Records excerpted from a collection:
^^^^^^^^

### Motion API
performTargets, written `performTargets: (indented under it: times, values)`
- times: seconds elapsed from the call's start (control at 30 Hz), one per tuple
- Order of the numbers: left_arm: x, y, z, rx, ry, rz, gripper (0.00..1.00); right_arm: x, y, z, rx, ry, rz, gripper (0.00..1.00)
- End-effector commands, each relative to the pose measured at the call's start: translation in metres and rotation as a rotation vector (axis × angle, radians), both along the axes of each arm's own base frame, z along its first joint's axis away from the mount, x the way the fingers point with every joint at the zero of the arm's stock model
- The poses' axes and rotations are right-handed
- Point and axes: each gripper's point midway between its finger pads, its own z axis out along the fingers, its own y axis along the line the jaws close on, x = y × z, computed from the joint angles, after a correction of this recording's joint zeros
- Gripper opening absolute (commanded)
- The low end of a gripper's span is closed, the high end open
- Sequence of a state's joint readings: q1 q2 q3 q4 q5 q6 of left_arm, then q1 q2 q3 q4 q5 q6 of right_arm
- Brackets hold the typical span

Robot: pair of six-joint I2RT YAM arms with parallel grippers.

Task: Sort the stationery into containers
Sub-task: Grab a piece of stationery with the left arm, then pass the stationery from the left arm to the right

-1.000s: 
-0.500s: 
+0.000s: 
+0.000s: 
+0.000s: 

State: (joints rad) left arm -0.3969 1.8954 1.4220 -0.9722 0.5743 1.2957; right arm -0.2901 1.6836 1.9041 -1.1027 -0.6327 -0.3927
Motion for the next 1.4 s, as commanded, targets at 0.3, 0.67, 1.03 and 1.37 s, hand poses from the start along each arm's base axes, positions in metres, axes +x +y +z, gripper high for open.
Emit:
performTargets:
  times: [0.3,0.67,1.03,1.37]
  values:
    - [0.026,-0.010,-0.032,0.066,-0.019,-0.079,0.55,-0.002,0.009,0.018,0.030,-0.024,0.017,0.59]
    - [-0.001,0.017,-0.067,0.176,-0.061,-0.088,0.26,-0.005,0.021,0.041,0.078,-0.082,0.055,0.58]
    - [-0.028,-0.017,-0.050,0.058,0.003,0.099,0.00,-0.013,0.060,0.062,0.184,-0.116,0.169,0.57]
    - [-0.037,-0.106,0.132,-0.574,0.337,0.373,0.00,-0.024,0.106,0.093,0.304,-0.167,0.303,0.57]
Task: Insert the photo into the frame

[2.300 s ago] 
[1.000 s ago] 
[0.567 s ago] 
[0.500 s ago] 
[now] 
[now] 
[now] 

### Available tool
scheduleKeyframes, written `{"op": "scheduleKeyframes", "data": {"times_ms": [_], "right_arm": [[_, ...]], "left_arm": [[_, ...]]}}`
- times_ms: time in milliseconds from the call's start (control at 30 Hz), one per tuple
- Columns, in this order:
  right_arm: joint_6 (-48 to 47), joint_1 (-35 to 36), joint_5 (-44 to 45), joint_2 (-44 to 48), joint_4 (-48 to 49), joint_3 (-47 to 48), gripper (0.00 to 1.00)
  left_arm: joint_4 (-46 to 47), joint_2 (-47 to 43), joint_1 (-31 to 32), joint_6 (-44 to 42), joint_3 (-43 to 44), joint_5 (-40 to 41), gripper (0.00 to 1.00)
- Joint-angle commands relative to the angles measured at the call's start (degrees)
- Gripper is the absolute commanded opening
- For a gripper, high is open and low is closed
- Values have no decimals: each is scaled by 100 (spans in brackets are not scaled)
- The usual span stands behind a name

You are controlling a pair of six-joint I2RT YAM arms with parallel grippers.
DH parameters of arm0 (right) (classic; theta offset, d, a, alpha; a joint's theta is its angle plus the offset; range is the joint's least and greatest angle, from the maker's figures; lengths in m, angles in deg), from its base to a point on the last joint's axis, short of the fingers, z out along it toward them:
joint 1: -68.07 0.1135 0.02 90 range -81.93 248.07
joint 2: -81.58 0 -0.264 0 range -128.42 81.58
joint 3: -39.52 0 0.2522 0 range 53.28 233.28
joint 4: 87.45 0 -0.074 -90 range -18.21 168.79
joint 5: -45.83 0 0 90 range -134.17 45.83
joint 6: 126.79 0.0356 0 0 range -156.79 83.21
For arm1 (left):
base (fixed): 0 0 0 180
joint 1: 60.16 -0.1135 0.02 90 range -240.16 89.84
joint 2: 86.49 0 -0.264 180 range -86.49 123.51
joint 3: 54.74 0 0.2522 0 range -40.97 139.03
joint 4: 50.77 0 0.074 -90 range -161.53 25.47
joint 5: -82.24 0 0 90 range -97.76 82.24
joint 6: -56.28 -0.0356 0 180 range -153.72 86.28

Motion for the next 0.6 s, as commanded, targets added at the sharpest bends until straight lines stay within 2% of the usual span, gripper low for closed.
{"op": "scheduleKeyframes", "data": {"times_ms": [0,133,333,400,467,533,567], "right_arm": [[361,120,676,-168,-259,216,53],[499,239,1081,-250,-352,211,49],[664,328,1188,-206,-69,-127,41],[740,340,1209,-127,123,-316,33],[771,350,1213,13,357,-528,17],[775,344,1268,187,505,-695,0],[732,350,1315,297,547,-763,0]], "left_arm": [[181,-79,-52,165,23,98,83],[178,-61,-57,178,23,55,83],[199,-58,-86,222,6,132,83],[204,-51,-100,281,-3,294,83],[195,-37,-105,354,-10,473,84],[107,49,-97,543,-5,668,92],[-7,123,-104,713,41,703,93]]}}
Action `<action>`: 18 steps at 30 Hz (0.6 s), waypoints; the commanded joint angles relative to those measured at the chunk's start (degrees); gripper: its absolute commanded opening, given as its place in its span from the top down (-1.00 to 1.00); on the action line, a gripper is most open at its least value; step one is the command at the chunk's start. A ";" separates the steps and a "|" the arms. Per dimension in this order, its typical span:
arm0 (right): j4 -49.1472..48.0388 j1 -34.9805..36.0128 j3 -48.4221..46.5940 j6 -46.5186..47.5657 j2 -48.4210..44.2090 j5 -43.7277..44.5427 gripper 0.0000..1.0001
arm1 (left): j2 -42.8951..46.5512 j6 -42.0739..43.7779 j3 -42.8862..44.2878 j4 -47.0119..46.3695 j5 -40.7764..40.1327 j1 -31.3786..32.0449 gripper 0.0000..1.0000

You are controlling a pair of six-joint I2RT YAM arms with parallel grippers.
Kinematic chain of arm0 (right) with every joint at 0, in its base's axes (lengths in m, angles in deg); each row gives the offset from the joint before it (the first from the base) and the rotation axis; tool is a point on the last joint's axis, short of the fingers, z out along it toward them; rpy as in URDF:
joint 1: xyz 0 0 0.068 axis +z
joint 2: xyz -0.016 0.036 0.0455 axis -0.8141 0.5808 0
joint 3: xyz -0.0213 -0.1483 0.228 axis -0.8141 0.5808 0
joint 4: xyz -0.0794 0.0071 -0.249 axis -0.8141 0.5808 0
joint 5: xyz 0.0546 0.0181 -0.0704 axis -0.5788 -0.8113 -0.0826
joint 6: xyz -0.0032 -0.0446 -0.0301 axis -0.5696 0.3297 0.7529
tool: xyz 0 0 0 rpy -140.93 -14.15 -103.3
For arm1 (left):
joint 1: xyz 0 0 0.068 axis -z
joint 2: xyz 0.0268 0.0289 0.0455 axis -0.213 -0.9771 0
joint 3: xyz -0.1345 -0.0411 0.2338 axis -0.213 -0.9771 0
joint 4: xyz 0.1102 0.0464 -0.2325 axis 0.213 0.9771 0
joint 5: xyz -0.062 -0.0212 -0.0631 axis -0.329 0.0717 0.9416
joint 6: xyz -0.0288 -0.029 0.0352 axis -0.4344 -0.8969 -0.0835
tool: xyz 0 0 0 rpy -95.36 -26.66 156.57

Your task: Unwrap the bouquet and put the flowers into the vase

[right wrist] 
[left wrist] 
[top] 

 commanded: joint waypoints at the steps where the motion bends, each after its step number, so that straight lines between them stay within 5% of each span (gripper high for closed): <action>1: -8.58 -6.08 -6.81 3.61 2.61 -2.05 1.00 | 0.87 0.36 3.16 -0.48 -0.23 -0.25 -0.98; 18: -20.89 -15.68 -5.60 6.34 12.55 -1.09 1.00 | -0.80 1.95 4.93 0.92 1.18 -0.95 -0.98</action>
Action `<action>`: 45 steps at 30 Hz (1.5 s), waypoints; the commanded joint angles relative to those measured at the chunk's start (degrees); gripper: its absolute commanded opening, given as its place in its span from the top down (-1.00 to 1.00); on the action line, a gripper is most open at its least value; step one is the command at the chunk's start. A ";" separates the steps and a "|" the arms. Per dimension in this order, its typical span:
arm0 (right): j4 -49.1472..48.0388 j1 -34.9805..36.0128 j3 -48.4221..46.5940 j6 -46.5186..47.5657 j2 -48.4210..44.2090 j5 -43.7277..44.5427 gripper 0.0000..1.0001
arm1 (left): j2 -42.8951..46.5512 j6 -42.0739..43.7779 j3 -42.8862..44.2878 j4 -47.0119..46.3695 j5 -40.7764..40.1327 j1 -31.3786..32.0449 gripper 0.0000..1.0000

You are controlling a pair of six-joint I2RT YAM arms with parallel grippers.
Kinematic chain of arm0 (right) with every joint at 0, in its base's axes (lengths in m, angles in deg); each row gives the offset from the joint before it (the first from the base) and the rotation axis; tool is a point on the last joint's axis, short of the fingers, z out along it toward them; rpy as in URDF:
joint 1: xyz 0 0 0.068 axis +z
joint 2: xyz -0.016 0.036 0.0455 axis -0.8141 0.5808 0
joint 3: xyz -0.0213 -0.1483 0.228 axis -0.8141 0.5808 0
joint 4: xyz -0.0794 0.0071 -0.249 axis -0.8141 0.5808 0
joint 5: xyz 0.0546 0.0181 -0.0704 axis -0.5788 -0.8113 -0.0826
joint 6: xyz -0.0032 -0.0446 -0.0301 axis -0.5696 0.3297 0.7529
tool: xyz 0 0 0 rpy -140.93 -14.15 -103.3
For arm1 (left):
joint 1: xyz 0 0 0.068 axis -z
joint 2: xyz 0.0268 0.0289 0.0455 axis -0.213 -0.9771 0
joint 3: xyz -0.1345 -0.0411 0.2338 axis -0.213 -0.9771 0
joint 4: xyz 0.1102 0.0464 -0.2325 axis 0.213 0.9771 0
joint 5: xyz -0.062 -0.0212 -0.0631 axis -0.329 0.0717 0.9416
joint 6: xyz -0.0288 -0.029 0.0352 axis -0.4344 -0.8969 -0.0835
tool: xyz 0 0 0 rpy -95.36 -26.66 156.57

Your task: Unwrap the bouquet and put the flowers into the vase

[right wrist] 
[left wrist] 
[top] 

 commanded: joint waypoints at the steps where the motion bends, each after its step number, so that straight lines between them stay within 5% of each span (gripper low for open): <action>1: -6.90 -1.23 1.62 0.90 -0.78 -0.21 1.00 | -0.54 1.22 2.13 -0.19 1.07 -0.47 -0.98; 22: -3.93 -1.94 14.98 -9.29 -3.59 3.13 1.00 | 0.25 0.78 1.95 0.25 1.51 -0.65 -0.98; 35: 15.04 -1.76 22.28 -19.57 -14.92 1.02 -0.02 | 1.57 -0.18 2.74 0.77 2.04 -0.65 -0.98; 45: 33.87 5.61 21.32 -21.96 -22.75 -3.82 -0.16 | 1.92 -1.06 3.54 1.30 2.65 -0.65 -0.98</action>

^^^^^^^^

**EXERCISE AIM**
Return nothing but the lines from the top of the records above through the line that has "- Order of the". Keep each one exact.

**EXERCISE SOLUTION**
### Motion API
performTargets, written `performTargets: (indented under it: times, values)`
- times: seconds elapsed from the call's start (control at 30 Hz), one per tuple
- Order of the numbers: left_arm: x, y, z, rx, ry, rz, gripper (0.00..1.00); right_arm: x, y, z, rx, ry, rz, gripper (0.00..1.00)

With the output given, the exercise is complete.